Please give back the listing below word for word, without the images.

┄┄┄┄┄┄

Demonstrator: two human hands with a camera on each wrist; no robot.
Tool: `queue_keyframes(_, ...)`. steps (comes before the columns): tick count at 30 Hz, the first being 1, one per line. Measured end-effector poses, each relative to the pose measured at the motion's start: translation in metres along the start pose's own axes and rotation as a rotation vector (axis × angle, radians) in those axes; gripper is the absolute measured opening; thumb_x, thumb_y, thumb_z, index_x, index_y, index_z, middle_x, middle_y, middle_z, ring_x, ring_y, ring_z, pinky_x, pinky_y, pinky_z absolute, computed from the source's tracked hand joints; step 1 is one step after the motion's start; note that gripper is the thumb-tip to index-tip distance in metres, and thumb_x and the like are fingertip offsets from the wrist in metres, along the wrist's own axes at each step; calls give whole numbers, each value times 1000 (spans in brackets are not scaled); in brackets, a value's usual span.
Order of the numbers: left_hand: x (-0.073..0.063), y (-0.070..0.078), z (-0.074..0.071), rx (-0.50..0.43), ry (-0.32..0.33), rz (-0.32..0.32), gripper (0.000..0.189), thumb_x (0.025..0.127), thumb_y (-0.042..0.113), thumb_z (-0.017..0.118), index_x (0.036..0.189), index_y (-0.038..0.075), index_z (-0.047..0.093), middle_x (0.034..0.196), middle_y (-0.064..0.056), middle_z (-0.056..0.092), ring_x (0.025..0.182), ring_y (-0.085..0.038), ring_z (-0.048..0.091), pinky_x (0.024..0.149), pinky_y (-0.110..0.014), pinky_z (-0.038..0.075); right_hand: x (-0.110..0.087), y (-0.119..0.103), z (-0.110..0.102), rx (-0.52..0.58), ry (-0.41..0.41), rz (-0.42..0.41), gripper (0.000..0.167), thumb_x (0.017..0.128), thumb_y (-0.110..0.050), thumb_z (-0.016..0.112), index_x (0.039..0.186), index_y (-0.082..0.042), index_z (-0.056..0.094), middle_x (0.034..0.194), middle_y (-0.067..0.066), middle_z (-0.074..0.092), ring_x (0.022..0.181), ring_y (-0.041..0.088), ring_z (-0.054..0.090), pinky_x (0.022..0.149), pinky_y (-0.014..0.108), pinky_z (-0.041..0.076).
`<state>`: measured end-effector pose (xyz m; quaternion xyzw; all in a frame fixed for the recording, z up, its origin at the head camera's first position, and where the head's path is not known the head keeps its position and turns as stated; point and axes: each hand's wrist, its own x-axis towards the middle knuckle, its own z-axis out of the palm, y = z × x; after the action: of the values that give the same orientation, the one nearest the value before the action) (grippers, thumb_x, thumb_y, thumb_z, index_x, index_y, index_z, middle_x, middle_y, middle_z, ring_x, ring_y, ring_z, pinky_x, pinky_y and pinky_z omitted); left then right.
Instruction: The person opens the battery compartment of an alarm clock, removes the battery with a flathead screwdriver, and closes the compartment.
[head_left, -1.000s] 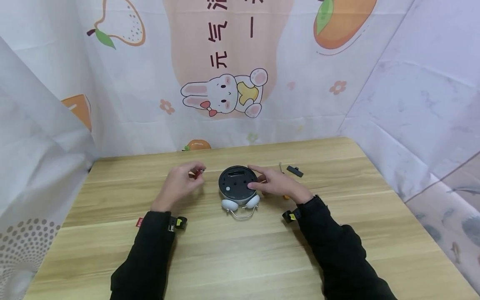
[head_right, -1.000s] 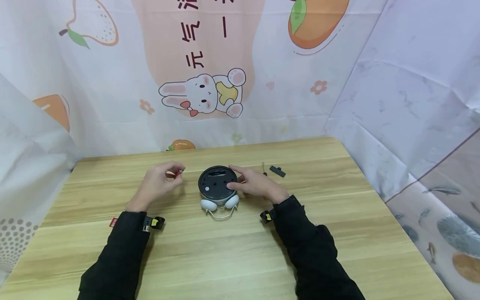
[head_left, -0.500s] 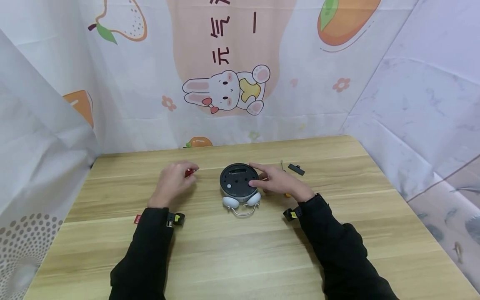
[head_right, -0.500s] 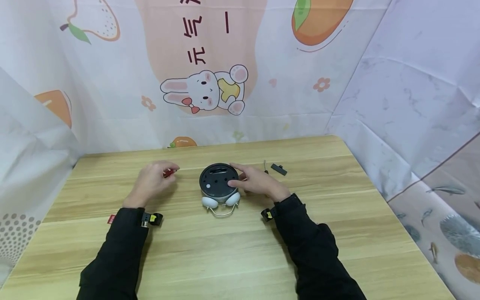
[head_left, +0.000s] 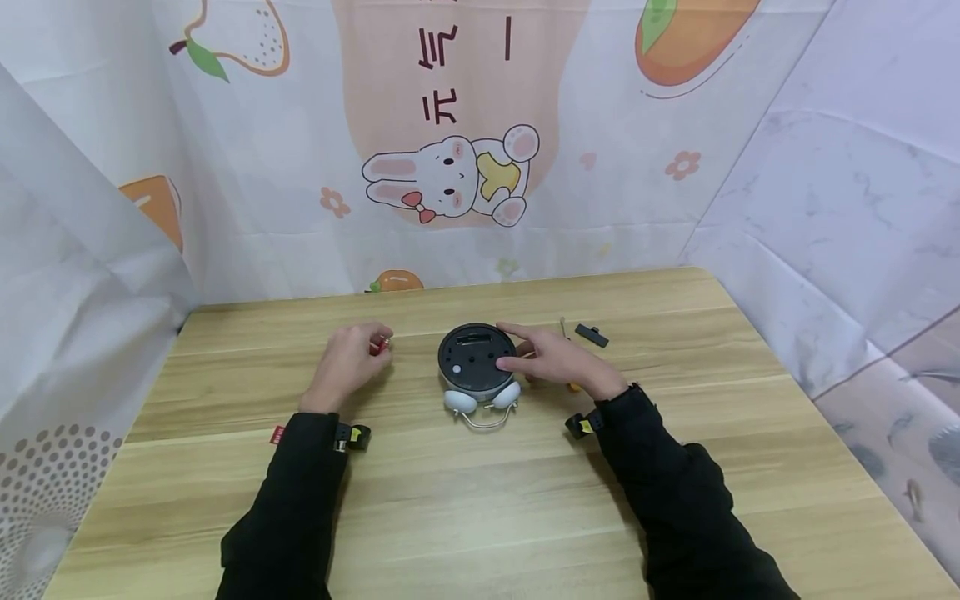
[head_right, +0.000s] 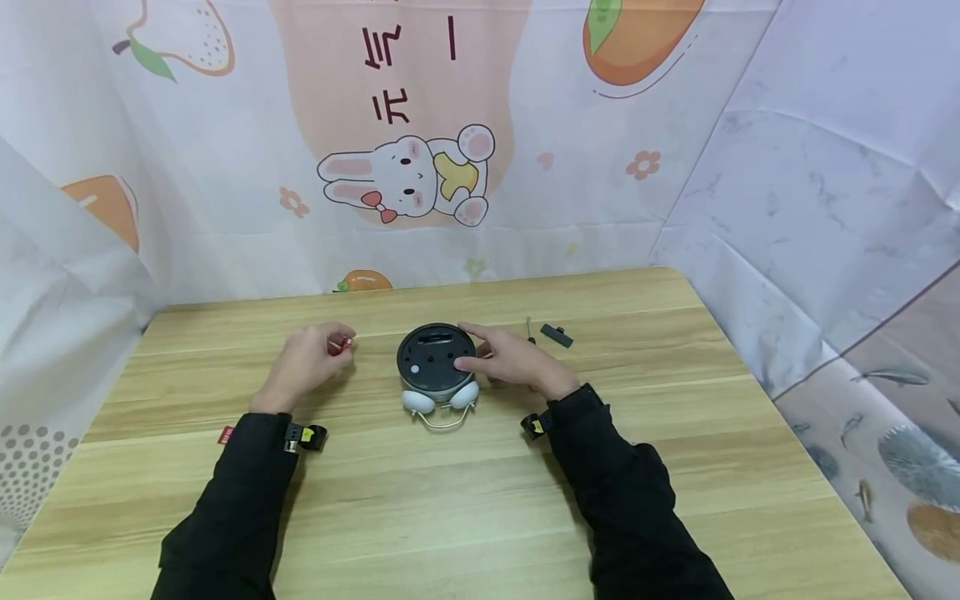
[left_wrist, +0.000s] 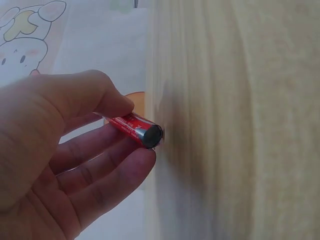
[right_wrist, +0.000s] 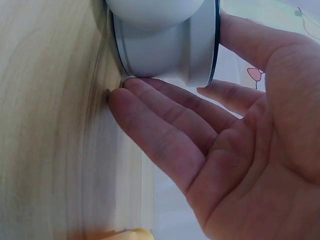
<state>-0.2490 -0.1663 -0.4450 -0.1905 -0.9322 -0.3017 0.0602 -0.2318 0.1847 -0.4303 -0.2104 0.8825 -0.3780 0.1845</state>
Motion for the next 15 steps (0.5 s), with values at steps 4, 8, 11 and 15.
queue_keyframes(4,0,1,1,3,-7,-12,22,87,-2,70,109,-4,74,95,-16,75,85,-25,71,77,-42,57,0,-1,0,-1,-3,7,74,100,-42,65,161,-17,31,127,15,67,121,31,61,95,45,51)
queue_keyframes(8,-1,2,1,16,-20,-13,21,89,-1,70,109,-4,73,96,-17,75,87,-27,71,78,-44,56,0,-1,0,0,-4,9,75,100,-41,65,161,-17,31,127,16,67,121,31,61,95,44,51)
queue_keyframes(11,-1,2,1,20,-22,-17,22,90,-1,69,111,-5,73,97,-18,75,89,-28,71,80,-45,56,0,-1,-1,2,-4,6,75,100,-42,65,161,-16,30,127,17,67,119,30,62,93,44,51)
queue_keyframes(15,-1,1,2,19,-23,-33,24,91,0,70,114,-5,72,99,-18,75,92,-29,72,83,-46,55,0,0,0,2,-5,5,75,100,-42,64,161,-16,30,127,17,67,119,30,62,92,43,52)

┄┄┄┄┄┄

### YOUR RESPONSE
Demonstrator: two human hands with a camera on each wrist; no robot.
Tool: `queue_keyframes(_, ...)`. steps (comes before the columns): tick count at 30 Hz, the first being 1, one per line. Measured end-effector poses, each relative to the pose measured at the motion's start: translation in metres along the start pose's own axes and rotation as a rotation vector (axis × angle, radians) in those axes; gripper is the absolute measured opening; thumb_x, thumb_y, thumb_z, index_x, index_y, index_z, middle_x, middle_y, middle_z, ring_x, ring_y, ring_z, pinky_x, pinky_y, pinky_z absolute, computed from the source's tracked hand joints; step 1 is one step after the motion's start; note that gripper is the thumb-tip to index-tip distance in metres, and thumb_x and the like are fingertip offsets from the wrist in metres, along the wrist's own axes at each step; calls give whole numbers, each value times 1000 (spans in brackets are not scaled); in brackets, a value's usual span.
Order of the numbers: left_hand: x (-0.073..0.063), y (-0.070..0.078), z (-0.074..0.071), rx (-0.50..0.43), ry (-0.32..0.33), rz (-0.32..0.32), gripper (0.000..0.189), thumb_x (0.025..0.127), thumb_y (-0.042..0.113), thumb_z (-0.017..0.118), index_x (0.036..0.189), index_y (-0.038..0.075), index_z (-0.047..0.093), middle_x (0.034..0.196), middle_y (-0.064..0.056), middle_z (-0.056..0.092), ring_x (0.025..0.182), ring_y (-0.085..0.038), ring_z (-0.048..0.091), pinky_x (0.024..0.149), pinky_y (-0.110..0.014), pinky_z (-0.038..0.075); right_hand: x (-0.110..0.087), y (-0.119..0.103), z (-0.110..0.102), rx (-0.52..0.58), ry (-0.41..0.41), rz (-0.42..0.41), gripper (0.000..0.167), thumb_x (0.017..0.128), thumb_y (-0.110..0.050), thumb_z (-0.016..0.112), index_x (0.039..0.186), index_y (-0.082..0.042), index_z (-0.056..0.094), middle_x (0.034..0.194), middle_y (-0.067..0.066), middle_z (-0.074..0.092), ring_x (0.022..0.181), ring_y (-0.041..0.088), ring_z (-0.054..0.090), pinky_x (0.022..0.149), pinky_y (-0.014..0.108), pinky_z (-0.041..0.076).
`<state>`: measured end-effector pose (xyz m; quaternion xyzw; all in a frame fixed for the recording, z up, its origin at the head camera's first position, and where the head's path is not known the head keeps its position and turns as stated; point and axes: each hand's wrist, its own x-axis towards the middle knuckle, its own z-axis out of the palm, y = z × x; after the action: of the values that give the same orientation, the one nearest the value before the action) (grippers, thumb_x, thumb_y, thumb_z, index_x, index_y, index_z, middle_x, middle_y, middle_z, ring_x, ring_y, ring_z, pinky_x, pinky_y and pinky_z omitted); left then right.
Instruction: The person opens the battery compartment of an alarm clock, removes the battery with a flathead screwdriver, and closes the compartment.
[head_left, -1.000s] 
[head_right, -1.000s] 
[head_left, -0.500s] 
[head_right, -0.500s] 
[head_left, +0.000s] 
[head_right, +0.000s] 
[left_wrist, +0.000s] 
[right_wrist, +0.000s] 
<state>-0.2490 -0.1663 -0.4450 -0.1905 -0.9322 -0.3017 0.0602 -0.2318 0.1847 -0.4303 -0.2104 0.8825 -0.3780 0.1845</state>
Motion for the next 15 steps (0.5 s), with values at steps 4, 8, 11 and 15.
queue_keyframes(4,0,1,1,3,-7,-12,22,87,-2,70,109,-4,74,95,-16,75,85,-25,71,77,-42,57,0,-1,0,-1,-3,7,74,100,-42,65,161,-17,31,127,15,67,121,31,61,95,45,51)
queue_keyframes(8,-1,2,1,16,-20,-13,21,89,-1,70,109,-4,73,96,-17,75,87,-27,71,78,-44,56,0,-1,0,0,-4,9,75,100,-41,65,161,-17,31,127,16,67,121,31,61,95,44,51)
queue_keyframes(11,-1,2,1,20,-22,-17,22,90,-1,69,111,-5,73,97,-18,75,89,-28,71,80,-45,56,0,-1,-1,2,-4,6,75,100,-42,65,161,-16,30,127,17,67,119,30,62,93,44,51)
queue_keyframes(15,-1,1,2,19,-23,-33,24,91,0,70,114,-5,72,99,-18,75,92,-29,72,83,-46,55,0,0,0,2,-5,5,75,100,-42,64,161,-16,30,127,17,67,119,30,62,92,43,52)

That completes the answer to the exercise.